**AIM OF THE EXERCISE:**
Take every line in the entries that includes the word "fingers" and copy it.

(Records from a data source)
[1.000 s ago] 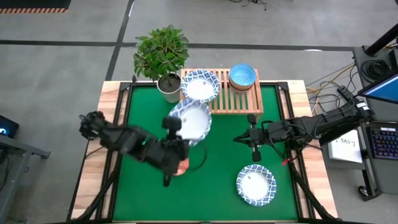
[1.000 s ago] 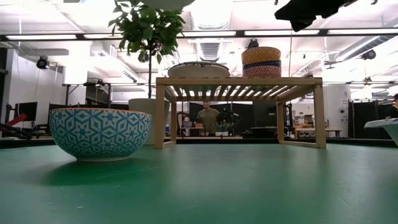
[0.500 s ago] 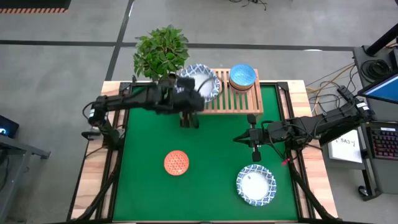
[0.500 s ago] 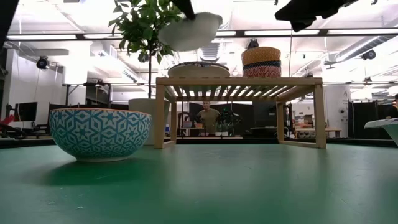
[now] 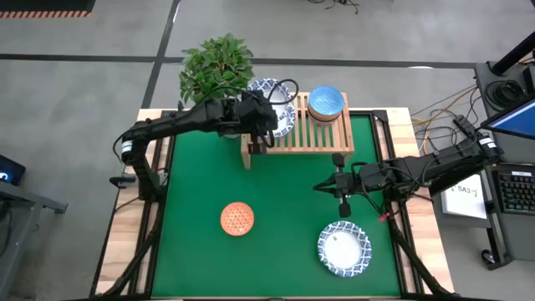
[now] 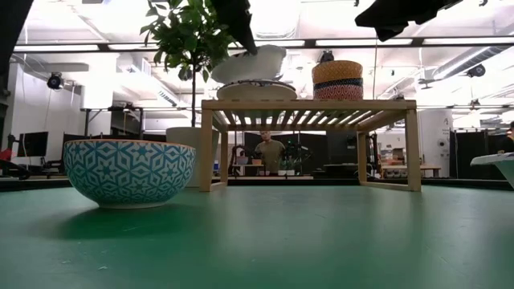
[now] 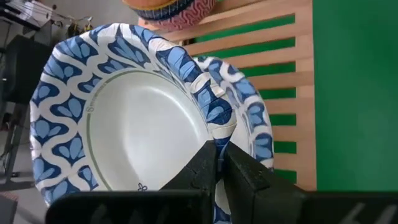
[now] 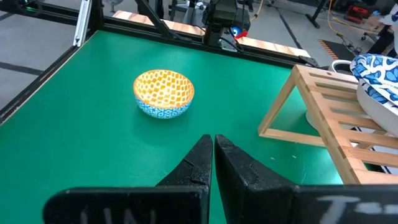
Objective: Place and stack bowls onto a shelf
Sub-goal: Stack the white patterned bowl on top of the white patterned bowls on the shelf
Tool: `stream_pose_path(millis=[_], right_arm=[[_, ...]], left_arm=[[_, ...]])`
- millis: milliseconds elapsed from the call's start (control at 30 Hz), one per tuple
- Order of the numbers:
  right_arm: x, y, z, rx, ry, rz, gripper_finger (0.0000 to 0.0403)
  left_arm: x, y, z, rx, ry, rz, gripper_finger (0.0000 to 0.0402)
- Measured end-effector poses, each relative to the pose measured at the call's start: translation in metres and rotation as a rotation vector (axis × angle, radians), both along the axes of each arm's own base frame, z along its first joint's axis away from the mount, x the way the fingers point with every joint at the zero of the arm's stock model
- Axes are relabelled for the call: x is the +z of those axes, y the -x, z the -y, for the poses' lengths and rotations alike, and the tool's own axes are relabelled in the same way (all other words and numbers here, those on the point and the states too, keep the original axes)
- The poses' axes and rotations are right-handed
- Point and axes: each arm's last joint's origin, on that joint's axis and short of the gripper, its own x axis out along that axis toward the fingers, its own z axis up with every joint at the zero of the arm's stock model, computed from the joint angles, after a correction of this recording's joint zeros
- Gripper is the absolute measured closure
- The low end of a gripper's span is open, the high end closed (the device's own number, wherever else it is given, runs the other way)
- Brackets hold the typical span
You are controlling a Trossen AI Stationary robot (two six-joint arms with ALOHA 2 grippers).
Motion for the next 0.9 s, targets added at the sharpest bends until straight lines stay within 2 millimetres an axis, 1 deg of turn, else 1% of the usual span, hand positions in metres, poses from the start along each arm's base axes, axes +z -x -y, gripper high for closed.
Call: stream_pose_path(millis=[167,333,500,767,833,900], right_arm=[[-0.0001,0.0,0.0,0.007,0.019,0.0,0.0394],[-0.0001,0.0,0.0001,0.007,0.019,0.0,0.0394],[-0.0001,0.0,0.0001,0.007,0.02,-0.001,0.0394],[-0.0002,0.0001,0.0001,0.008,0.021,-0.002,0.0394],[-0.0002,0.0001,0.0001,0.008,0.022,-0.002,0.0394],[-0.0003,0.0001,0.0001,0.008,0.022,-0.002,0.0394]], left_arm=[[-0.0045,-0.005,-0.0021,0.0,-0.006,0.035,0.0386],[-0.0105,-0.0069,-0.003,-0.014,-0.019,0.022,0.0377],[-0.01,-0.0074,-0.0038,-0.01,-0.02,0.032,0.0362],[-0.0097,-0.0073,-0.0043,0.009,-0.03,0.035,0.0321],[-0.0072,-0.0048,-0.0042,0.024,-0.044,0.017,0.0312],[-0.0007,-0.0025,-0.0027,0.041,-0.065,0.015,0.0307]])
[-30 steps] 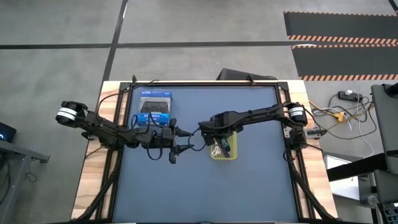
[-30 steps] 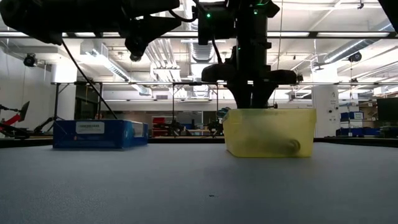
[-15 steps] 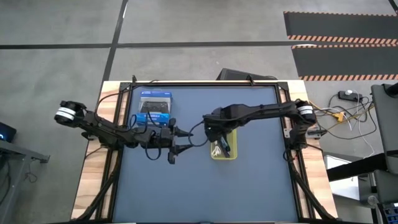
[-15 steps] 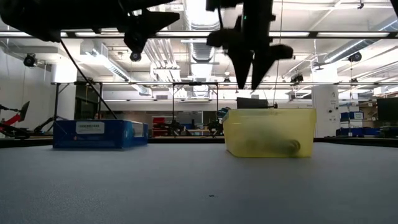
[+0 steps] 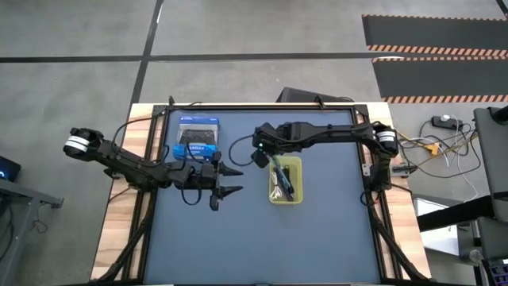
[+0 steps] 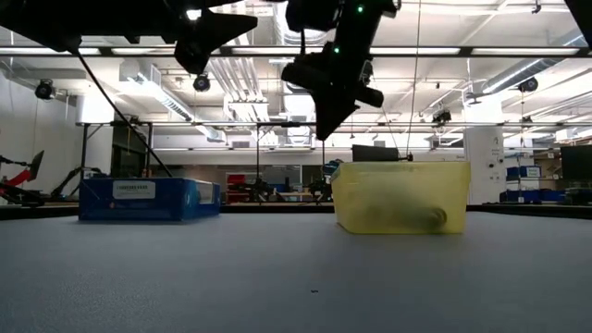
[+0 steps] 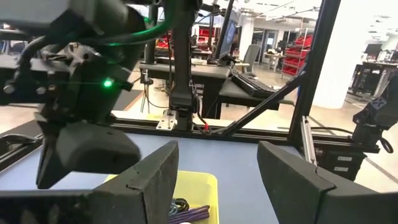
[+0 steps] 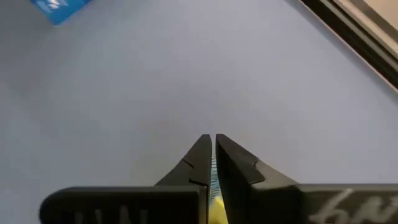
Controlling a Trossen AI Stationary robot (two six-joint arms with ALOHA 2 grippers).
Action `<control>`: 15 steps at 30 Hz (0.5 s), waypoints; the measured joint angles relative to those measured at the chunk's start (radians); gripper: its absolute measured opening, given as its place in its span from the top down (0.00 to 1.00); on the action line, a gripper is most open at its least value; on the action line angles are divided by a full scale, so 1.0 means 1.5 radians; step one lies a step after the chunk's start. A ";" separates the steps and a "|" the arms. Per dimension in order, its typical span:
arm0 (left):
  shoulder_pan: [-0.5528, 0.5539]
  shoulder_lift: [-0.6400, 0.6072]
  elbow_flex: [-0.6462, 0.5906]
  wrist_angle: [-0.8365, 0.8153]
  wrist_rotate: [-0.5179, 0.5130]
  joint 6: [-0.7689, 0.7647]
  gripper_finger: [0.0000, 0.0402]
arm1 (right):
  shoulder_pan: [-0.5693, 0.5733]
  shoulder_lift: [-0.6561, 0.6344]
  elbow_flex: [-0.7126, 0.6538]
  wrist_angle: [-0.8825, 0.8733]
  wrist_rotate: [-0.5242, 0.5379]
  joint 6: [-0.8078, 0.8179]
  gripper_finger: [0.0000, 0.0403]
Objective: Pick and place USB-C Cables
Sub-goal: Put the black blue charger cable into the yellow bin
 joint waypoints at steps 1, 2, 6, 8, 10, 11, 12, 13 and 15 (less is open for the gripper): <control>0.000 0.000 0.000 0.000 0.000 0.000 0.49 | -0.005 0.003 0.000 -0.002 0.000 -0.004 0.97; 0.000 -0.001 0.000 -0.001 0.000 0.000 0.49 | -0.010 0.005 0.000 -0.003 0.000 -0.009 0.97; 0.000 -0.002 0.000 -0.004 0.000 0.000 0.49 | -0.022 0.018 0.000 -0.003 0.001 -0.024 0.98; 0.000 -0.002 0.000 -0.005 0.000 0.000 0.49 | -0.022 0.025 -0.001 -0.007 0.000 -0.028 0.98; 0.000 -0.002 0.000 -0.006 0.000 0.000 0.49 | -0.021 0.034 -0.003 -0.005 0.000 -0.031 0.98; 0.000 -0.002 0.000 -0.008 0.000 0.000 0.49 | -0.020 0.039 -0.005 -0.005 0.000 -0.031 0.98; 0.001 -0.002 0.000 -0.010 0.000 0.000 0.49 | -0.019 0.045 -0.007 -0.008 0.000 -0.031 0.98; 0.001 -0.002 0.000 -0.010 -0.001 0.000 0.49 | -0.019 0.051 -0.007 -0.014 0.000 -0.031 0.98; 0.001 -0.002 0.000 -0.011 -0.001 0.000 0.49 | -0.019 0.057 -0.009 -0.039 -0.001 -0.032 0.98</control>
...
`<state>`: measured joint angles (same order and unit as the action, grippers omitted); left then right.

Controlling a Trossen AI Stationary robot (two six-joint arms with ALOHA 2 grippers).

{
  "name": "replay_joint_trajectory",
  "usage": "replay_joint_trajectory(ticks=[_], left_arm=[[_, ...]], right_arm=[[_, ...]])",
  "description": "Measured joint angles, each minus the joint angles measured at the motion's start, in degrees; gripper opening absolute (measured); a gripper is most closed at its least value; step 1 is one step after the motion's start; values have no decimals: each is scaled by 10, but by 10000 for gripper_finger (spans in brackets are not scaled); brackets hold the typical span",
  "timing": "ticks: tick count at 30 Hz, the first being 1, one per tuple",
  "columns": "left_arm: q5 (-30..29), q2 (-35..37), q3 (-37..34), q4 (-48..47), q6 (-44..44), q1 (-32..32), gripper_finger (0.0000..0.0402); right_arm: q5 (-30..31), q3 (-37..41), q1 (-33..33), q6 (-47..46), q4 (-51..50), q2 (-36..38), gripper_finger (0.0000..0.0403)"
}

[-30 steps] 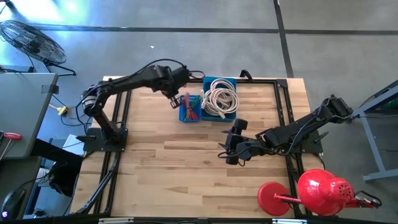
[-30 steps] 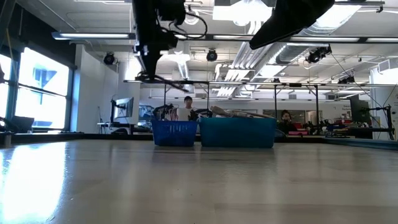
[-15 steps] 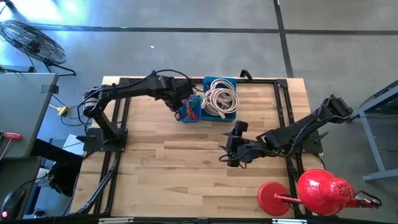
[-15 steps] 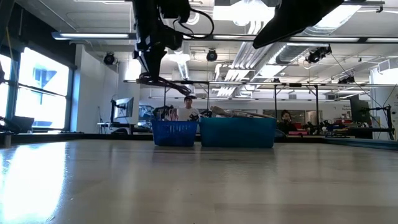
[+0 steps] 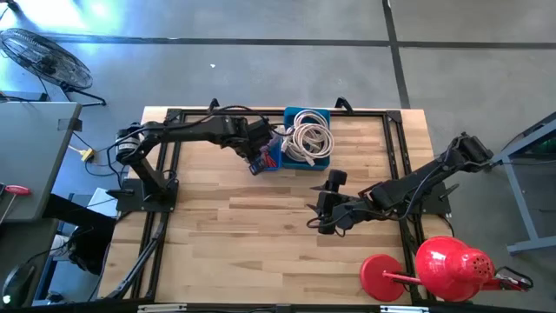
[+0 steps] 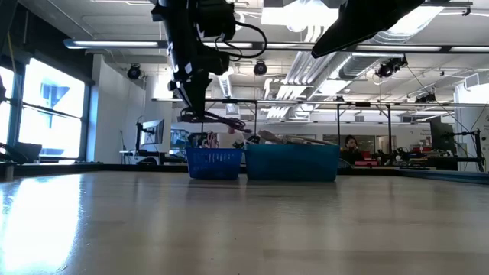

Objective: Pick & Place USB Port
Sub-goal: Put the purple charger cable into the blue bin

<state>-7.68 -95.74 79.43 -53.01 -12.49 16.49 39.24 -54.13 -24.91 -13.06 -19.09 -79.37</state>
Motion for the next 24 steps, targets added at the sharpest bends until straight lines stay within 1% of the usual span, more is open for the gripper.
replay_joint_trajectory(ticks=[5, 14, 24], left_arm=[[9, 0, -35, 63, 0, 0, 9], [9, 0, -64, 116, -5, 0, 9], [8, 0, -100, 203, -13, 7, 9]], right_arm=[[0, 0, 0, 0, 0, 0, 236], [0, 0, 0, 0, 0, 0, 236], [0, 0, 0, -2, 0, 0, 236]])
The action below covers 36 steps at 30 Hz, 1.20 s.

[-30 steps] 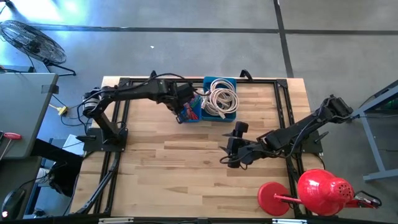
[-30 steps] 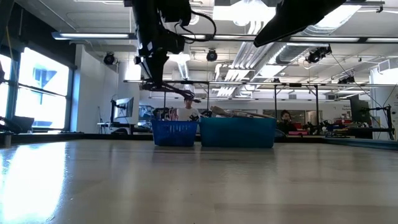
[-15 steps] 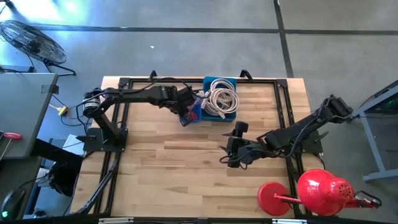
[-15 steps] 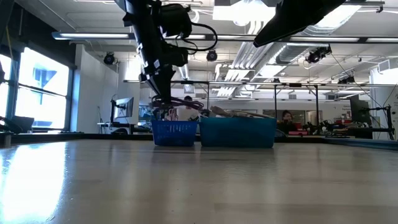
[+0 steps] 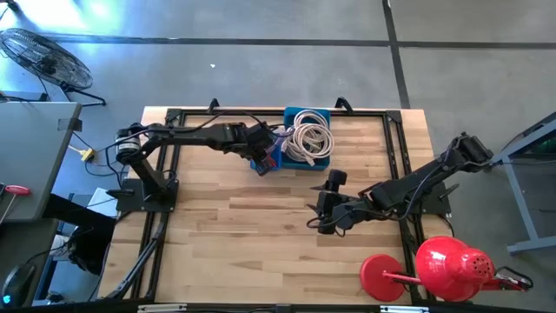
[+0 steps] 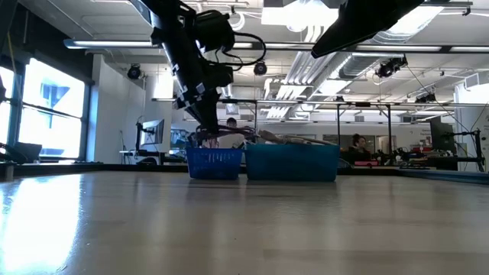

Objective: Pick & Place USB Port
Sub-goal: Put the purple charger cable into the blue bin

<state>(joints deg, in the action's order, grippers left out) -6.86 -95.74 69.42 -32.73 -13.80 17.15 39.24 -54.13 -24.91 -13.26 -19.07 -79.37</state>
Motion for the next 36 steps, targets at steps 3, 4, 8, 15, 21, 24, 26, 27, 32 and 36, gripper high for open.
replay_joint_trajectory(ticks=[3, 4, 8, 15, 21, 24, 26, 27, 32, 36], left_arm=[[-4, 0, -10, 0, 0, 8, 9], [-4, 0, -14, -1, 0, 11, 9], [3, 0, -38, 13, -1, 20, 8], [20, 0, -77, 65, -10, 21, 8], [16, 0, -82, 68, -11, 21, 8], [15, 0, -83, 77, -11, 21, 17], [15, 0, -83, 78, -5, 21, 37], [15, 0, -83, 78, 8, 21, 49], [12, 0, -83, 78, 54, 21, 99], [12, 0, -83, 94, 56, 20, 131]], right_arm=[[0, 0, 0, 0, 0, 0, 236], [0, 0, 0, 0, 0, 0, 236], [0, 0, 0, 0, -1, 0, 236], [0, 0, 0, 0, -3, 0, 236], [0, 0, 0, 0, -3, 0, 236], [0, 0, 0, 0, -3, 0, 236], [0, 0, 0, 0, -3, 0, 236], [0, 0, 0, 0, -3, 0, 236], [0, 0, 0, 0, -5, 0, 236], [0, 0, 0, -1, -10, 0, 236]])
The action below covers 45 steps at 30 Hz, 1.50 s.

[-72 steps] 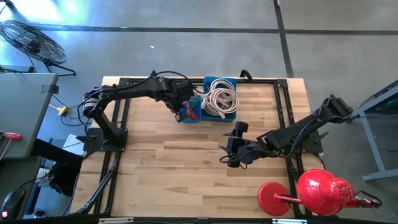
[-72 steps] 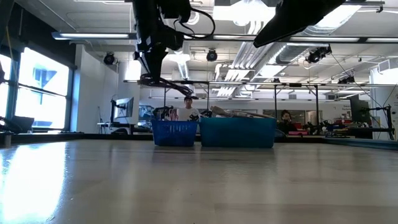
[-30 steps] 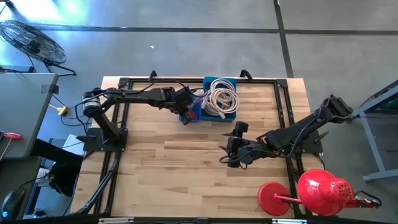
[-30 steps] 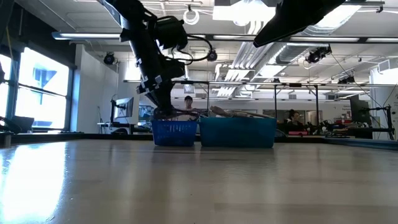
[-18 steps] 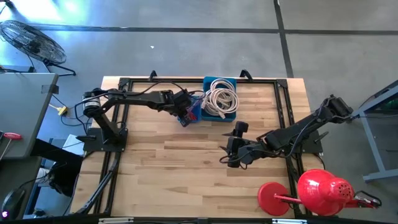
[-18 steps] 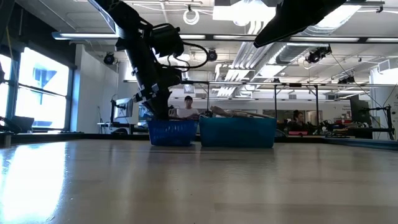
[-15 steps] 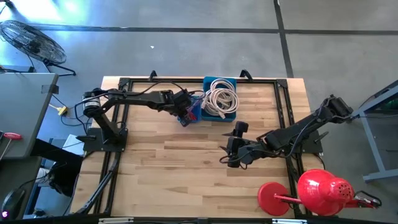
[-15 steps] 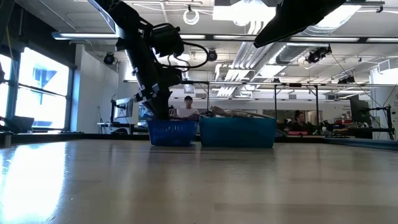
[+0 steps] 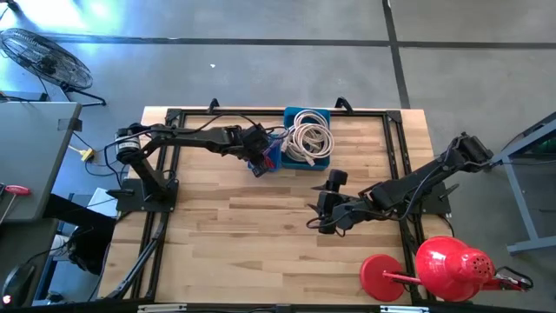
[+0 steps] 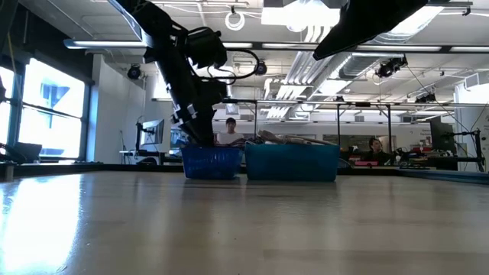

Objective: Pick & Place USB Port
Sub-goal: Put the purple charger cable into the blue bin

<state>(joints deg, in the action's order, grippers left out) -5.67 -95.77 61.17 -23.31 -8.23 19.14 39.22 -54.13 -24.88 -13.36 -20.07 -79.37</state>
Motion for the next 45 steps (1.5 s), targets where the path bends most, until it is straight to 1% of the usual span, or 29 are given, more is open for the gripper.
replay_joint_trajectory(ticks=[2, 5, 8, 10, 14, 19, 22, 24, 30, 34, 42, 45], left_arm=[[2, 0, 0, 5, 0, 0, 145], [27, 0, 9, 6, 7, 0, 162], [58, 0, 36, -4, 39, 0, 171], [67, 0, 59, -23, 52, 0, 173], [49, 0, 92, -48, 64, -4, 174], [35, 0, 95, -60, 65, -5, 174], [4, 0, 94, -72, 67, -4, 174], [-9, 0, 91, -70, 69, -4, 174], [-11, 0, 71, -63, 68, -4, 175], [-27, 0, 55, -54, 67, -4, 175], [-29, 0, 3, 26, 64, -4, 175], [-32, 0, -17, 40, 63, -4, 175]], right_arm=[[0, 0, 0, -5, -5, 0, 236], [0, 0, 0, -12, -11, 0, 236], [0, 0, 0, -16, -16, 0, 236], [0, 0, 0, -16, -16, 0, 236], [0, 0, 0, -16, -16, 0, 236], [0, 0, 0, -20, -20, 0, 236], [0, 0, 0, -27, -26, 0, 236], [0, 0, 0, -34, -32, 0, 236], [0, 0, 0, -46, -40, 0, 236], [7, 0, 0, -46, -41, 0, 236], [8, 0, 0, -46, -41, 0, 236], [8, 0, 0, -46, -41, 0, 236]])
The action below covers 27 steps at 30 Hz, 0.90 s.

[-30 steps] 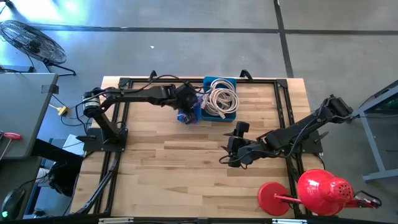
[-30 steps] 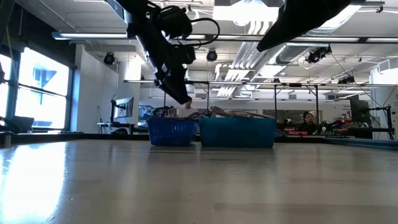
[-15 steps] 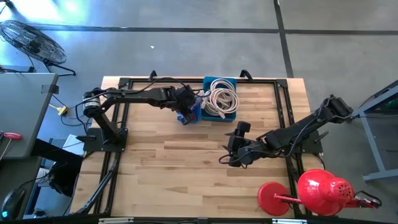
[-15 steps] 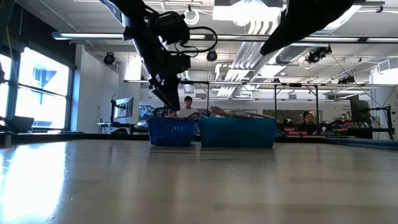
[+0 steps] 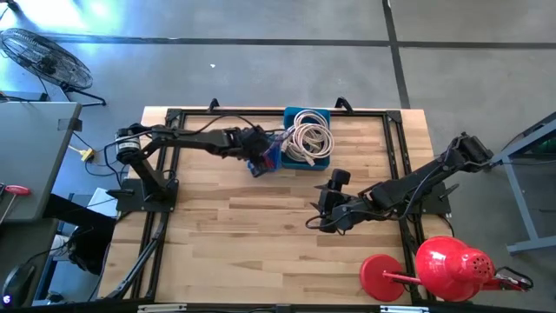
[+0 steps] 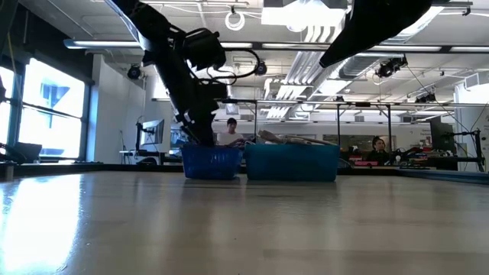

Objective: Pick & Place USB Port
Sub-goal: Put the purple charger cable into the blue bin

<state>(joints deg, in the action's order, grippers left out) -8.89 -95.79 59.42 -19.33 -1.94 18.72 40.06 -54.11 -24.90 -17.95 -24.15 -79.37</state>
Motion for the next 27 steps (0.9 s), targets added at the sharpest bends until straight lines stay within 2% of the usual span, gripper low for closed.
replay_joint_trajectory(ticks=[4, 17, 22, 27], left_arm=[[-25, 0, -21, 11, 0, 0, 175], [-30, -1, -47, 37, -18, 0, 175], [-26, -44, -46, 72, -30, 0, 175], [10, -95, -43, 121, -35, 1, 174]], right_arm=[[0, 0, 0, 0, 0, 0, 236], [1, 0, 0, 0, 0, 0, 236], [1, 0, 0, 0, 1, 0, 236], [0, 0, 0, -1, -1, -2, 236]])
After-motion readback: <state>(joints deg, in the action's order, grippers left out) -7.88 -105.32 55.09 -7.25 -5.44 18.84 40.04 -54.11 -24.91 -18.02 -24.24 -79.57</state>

**RESPONSE TO THE EXERCISE:**
- Measured end-effector poses, each relative to the pose measured at the call's start: translation in metres and rotation as a rotation vector (axis × angle, radians), both along the axes of each arm's own base frame, z along its first joint's axis away from the mount, x the way the fingers point with every joint at the zero of the arm's stock model
- Point and axes: each arm's last joint's origin, on that joint's axis and short of the gripper, its own x axis out along that axis toward the fingers, its own z axis up with every joint at the zero of the arm's stock model, computed from the joint angles, after a correction of this recording's joint zeros

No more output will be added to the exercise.